WORK REQUIRED:
Those lines of the data that hold the word "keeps" are to be copied out.

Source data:
****

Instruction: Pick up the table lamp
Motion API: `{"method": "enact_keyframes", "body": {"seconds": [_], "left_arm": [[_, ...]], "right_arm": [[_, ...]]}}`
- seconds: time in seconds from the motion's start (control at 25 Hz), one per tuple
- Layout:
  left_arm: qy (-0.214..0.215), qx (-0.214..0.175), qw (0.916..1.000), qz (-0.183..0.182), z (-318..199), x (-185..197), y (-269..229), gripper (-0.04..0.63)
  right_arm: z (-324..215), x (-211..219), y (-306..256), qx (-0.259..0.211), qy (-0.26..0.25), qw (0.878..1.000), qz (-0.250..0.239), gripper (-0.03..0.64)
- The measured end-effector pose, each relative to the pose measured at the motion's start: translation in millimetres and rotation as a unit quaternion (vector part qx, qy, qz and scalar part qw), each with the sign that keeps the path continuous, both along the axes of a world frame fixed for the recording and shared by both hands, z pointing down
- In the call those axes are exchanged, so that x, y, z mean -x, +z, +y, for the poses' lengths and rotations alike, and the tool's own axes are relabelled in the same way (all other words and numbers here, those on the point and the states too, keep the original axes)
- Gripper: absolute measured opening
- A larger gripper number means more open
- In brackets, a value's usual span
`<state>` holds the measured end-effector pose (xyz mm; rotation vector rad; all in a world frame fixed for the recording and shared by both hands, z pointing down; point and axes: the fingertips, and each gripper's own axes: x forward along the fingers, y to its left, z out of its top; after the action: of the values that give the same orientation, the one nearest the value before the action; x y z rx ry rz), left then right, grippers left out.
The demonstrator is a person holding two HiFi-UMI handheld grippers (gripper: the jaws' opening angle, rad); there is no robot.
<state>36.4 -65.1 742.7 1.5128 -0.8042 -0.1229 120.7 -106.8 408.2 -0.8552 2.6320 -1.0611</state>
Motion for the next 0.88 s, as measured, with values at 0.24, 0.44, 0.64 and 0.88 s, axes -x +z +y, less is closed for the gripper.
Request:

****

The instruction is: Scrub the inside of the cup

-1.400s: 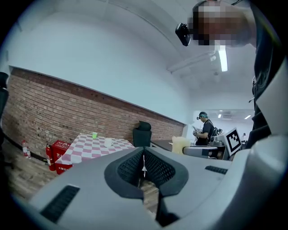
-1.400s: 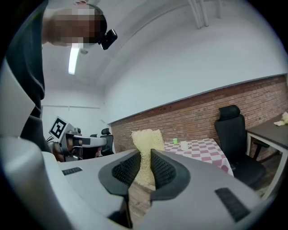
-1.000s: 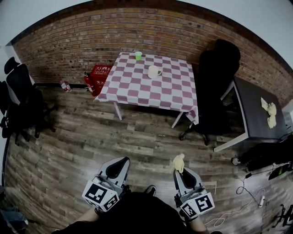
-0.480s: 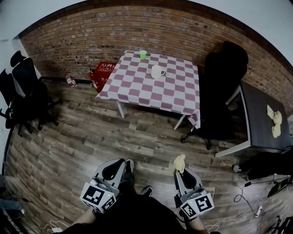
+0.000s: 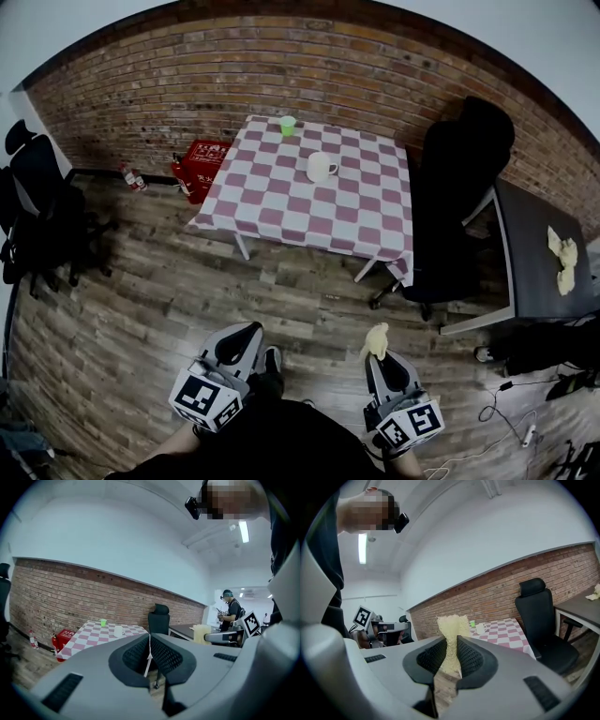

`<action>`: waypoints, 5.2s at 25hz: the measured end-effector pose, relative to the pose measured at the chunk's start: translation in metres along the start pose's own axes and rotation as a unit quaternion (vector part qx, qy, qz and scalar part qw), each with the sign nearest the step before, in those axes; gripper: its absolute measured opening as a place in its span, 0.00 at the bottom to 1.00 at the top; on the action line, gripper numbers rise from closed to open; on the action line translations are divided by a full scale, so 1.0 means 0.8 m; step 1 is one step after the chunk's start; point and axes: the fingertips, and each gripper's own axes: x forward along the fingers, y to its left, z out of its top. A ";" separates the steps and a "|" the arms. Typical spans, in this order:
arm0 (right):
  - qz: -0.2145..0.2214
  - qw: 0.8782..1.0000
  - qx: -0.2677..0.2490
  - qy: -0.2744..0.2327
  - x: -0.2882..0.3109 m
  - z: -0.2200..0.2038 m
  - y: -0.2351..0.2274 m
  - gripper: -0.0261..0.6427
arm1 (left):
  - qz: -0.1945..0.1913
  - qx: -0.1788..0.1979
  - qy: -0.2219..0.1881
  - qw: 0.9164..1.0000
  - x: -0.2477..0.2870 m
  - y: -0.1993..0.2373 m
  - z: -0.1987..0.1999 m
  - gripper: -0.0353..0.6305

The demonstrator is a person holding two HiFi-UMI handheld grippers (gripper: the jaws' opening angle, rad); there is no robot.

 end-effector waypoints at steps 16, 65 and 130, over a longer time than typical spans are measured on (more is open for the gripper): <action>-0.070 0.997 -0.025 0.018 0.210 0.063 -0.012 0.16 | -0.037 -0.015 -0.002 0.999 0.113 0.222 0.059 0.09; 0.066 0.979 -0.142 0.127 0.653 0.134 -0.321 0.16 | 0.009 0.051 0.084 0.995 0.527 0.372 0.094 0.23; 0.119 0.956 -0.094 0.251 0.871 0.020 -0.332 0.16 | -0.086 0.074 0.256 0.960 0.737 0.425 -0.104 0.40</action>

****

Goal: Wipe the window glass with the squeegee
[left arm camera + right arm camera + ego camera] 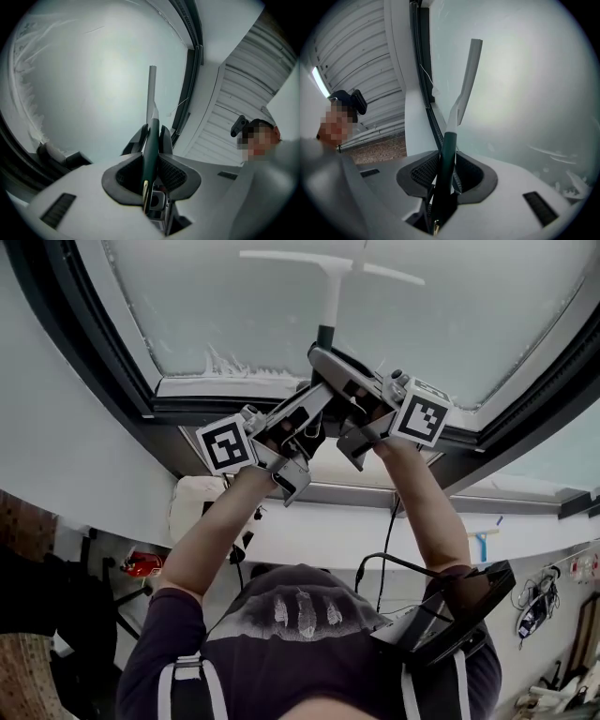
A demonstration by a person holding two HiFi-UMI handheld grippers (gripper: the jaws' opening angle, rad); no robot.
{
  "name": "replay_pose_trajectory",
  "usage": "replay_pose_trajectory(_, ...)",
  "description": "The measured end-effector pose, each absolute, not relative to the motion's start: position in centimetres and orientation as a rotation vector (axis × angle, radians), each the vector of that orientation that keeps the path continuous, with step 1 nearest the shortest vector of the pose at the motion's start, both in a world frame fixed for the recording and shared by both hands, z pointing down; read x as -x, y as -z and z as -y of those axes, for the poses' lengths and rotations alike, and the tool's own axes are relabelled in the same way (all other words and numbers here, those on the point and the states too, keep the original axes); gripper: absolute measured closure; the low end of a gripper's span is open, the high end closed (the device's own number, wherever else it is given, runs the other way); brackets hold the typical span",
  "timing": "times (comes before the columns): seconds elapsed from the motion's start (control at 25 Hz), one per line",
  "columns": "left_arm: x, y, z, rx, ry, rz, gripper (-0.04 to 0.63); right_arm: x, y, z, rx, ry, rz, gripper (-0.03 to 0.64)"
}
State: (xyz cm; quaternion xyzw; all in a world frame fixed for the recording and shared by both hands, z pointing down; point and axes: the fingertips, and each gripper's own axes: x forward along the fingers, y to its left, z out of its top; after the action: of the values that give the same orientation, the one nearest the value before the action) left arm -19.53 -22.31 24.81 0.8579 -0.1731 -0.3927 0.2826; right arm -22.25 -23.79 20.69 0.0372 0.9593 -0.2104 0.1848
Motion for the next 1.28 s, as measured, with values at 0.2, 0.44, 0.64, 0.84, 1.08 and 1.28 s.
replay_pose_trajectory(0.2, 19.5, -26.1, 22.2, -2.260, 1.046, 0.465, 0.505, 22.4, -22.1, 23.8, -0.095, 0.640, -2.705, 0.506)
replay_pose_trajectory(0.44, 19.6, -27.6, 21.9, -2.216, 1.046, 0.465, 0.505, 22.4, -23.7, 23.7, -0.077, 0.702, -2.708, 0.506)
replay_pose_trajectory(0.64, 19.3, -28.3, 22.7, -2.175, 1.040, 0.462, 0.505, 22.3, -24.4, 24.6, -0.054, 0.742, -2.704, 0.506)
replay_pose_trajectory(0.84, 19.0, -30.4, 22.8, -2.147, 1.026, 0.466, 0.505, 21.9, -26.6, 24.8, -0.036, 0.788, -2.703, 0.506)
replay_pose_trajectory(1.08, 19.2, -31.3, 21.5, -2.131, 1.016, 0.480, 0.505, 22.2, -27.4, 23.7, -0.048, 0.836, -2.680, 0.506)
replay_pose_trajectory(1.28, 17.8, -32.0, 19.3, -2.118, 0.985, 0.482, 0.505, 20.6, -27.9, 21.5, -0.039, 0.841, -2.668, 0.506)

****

TASK SOLUTION:
- The measured end-effector pose, each relative to the pose measured at the motion's start: translation in millimetres and rotation as a unit quaternion (vector part qx, qy, qz and scalar part qw), each with the sign that keeps the path continuous, both along the axes of a world frame fixed for the recording and shared by both hands, z pointing down
  "description": "The measured end-effector pose, each absolute, not relative to the motion's start: position in centimetres and orientation as a rotation vector (axis × angle, radians), each the vector of that orientation that keeps the path continuous, with step 1 nearest the shortest vector of the pose at the motion's start, both in a world frame fixed for the recording and shared by both hands, z pointing down; read x as -x, y as -z and z as -y of those axes, for the poses' lengths and rotations alike, and the tool's own axes are relabelled in the same way (all other words and numbers here, those on the point and the states too, keep the original axes); gripper: absolute measured closure; the low end of a gripper's span is open, the high end closed (the device's own number, wherever else it is given, runs the other way); brackets hold the typical span",

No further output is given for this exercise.